Reporting is taxing, hard and, more importantly, boring. And I don’t just mean that reports are boring to put together, I mean they're boring for our clients to read. As the CEO of a progressive public relations and social media firm, I've spent a lot of time looking at today’s most important metrics to track for a communications program.
In PR, specifically, there is a ton of legwork that goes into securing coverage, getting a reporter to respond and turning that response into a positive story that amplifies a client’s brand. As communicators by trade, we want to highlight those efforts and talk about them at length. But, in the end, all that matters are the results we achieved within the time period of work we’re measuring for our clients.
Having really analyzed this in detail (as mentioned, I spent a lot of time on this!), here are the top five slides I believe every communications report should highlight:
Start at the top by highlighting the coverage you’ve secured. Then, go deeper and look at the domain authority or audience impact of the publication. In other words, did this touch the right people for your client’s growth and brand association? How many people clicked on the actual story?
Evaluate what this coverage meant for your client and how these hits contributed toward their broader organizational or departmental goals. Show the client why what you secured should matter to them and how you helped grow their business and contribute to the company’s success.

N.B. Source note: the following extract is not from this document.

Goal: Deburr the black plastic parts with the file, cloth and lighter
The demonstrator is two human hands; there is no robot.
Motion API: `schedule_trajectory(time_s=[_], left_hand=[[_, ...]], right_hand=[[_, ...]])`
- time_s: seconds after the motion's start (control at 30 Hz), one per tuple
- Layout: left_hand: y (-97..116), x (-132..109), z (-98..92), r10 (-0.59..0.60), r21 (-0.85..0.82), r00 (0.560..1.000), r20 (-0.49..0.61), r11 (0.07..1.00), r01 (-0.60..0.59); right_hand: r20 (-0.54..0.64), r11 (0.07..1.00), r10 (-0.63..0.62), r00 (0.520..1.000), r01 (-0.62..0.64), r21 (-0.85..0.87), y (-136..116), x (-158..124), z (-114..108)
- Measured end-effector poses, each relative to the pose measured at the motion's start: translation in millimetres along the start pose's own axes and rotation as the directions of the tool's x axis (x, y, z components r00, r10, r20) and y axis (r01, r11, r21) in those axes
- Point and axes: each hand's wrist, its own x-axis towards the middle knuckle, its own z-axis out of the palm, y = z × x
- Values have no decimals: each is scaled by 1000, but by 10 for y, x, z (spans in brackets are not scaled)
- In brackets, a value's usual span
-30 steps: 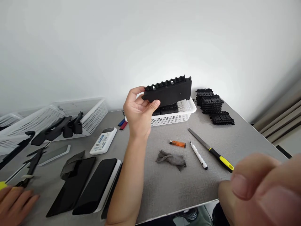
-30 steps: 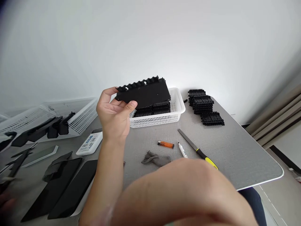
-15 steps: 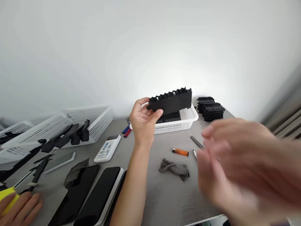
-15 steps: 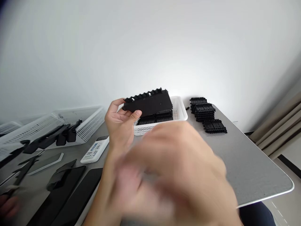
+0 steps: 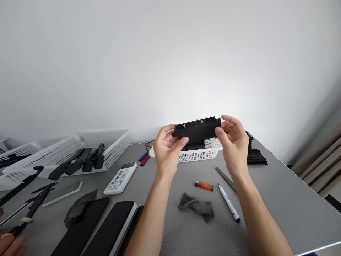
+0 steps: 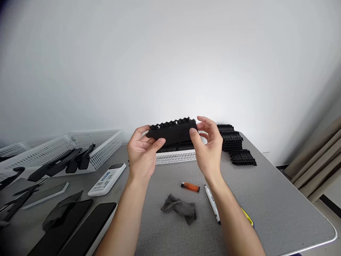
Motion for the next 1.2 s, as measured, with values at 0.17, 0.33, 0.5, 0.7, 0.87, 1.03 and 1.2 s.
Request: schedule_trajectory(time_s=[0.17, 0.33, 0.5, 0.7, 0.87, 1.03, 1.2], left_hand=[[0, -6, 0, 10, 27, 1000, -19, 1000, -10], [35, -14, 27, -361, -102, 917, 169, 919, 380], [54, -12, 63, -470, -263, 865, 176, 824, 501], [-36, 54, -3, -383, -194, 903, -197, 917, 347], [-91, 50, -50, -187, -46, 960, -208, 982, 181], [-168, 60, -133, -142, 19, 978, -153, 989, 147], [-173, 83, -164, -184, 12, 979, -90, 983, 186]], right_hand=[[65, 998, -61, 996, 61, 1, 53, -1, 10], [163, 881, -424, 891, 447, -154, 80, -34, 27], [564, 663, -512, 648, 715, -219, 170, -54, 94], [762, 671, -285, 582, 688, -275, -45, -153, 77], [771, 679, 315, 554, 435, -591, -347, -368, 38], [634, 447, 743, 215, 546, -709, -27, -657, 307], [629, 450, 765, 139, 584, -676, 417, -1052, 458]])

Did the coverage highlight which benefit would drive positive mindshare about your client? Were the key messages you included in the coverage carried through in full or only partially? These are very important questions. Clients don’t work with an agency just for the sake of securing coverage alone. They work with an agency that is focused on getting the right story told -- a story that will create categories and boost their company’s growth.
Driving Traffic With Backlinks
Did the coverage drive traffic to your client’s website? How many people clicked into the story to drive traffic to your client? This type of analysis shows that the press you are getting, and the program your client is paying for, is driving eyeballs and traffic to their site. Organic search engine optimization (SEO) is half (51 percent) of what drives people to websites. Your program is working if you can show this.

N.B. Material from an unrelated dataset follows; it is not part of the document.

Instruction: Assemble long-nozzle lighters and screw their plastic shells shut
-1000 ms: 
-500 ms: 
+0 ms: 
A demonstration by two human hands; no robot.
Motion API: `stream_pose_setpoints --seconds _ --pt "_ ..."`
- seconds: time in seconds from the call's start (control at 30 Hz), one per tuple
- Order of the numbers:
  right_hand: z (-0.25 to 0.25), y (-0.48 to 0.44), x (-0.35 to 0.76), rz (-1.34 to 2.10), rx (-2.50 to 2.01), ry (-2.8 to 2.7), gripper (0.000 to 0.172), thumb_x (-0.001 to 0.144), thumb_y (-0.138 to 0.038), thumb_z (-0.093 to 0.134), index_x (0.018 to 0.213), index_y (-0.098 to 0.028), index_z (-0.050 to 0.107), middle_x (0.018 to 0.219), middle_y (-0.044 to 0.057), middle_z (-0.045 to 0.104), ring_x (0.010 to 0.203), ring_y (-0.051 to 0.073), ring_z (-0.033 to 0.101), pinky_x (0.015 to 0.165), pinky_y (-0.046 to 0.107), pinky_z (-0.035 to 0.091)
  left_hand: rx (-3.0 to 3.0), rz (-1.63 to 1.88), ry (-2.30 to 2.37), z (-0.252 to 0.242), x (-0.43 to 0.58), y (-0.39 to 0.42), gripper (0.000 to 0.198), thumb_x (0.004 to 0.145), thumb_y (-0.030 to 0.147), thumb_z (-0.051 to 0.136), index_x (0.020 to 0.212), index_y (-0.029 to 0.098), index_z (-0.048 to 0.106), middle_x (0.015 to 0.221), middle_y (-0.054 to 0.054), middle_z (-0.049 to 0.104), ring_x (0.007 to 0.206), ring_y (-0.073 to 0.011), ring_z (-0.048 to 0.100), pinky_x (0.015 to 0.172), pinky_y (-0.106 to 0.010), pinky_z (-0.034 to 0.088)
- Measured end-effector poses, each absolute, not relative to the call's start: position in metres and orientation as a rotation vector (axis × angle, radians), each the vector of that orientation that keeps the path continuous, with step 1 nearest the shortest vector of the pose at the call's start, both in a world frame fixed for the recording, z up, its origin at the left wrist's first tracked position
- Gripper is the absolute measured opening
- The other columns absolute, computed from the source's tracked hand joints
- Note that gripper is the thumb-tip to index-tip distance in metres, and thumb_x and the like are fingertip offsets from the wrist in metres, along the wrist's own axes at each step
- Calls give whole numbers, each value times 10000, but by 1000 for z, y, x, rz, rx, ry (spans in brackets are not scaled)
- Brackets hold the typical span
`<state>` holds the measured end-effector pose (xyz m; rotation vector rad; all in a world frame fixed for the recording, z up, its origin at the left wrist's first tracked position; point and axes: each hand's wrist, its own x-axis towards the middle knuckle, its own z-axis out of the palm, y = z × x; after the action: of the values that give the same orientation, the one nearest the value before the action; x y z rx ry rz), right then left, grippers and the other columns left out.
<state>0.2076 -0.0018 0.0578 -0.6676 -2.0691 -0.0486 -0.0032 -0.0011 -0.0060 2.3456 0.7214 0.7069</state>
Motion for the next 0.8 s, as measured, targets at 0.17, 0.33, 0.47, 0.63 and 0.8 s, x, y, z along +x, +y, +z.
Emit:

Did the coverage you secured incite shareability, therefore extending the story’s impact? Make sure you analyze the value of any coverage that was shared across additional channels and platforms, as this additional visibility is worth quite a bit.
If it wasn’t shared or fell flat, that should be reported as well. Explain how that message doesn’t work with that audience, and either recommend another approach, or help your client understand that their brand association is not clicking here and that a change in the communications plan needs to happen.

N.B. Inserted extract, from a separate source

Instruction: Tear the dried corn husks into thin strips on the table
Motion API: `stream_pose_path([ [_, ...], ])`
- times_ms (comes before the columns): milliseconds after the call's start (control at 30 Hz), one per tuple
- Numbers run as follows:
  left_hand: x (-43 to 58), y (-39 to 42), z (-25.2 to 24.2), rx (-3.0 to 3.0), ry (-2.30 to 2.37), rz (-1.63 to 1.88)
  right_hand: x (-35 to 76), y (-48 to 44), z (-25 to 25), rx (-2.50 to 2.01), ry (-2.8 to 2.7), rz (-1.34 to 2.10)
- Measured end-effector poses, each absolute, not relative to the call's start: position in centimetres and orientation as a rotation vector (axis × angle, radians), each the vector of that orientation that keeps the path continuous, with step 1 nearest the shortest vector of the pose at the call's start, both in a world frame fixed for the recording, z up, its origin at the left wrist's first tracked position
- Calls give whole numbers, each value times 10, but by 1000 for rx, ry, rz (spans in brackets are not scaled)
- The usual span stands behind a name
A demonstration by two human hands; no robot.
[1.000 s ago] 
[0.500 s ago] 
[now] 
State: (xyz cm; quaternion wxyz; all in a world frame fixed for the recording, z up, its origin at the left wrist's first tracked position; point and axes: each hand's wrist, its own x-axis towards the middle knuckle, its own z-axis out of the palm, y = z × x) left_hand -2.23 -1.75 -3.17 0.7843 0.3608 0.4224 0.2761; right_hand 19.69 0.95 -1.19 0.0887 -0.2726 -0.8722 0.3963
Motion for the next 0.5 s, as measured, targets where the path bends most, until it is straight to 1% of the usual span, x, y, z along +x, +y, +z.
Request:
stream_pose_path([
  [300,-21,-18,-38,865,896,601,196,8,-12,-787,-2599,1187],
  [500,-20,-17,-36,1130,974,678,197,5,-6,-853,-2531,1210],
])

As a forward-thinking strategist, what are you doing to drive the communications program? If you are a firm that waits for your client to create news, you are doing this all wrong. Be proactive, and drive the strategy. Come up with a review of what worked and what didn’t. In analyzing what your communications plan did for you this month, determine what you should shift, move or double down on for the next month.
Reporting is an important part of our program. I believe that failing to report your success and contribution to each individual client’s growth is a sin -- and a great way to lose clients. But when you do put together a report, I hope these five slides help you zero in on what you should prioritize sharing with your client to show how your PR and social programs are making a difference.